BEGIN AVAILABLE DATA
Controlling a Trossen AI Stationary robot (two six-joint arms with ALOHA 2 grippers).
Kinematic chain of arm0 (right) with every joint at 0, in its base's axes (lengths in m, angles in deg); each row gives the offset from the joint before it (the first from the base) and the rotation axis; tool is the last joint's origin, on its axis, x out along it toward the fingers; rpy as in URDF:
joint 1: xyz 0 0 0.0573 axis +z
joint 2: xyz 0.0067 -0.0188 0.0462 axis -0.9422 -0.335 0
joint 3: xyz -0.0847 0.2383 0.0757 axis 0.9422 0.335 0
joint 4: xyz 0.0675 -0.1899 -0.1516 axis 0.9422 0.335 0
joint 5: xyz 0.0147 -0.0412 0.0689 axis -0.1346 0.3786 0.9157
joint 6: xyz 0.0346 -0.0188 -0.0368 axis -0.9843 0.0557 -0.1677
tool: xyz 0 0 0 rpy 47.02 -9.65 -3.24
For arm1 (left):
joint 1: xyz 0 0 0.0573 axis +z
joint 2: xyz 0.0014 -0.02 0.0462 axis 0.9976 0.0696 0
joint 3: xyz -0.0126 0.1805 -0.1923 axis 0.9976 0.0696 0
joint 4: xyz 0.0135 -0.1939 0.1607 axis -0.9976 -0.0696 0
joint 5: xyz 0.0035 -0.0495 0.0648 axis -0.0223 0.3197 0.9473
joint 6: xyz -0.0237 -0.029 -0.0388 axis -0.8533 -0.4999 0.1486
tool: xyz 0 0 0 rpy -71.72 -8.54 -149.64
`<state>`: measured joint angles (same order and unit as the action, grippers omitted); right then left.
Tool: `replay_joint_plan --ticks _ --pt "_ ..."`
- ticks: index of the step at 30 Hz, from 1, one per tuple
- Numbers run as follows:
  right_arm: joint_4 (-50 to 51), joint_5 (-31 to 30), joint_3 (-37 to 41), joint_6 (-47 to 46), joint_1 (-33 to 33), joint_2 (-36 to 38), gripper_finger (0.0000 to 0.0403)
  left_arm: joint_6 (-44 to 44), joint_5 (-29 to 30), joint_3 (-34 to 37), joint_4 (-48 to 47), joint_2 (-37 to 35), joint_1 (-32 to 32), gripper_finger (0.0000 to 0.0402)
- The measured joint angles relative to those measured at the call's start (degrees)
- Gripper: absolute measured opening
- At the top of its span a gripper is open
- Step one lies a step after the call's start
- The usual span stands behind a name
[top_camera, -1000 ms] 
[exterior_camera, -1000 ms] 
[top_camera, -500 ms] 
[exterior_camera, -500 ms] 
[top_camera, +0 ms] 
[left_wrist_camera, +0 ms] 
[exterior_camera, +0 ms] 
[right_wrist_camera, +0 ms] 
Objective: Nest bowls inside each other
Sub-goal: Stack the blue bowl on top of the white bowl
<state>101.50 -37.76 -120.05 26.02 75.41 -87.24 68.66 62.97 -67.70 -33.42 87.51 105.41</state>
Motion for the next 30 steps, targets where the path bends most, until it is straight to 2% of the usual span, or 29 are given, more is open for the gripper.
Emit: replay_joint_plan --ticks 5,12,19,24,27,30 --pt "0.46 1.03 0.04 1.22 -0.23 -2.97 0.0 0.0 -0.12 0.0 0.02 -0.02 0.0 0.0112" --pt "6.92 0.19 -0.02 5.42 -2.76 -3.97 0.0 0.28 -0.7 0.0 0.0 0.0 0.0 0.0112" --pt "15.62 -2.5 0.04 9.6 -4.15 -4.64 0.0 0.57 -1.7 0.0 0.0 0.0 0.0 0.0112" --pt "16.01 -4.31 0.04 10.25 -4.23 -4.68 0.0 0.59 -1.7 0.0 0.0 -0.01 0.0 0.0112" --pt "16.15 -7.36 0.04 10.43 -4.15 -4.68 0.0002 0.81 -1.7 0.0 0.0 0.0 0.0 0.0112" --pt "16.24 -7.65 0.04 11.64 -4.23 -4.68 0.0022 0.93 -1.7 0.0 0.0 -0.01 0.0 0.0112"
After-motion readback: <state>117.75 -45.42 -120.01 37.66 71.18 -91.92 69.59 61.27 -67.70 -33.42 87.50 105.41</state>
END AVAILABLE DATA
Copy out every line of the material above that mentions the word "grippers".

#### [TASK RESPONSE]
Controlling a Trossen AI Stationary robot (two six-joint arms with ALOHA 2 grippers).
`<state>`: measured joint angles (same order and unit as the action, grippers omitted); right then left.

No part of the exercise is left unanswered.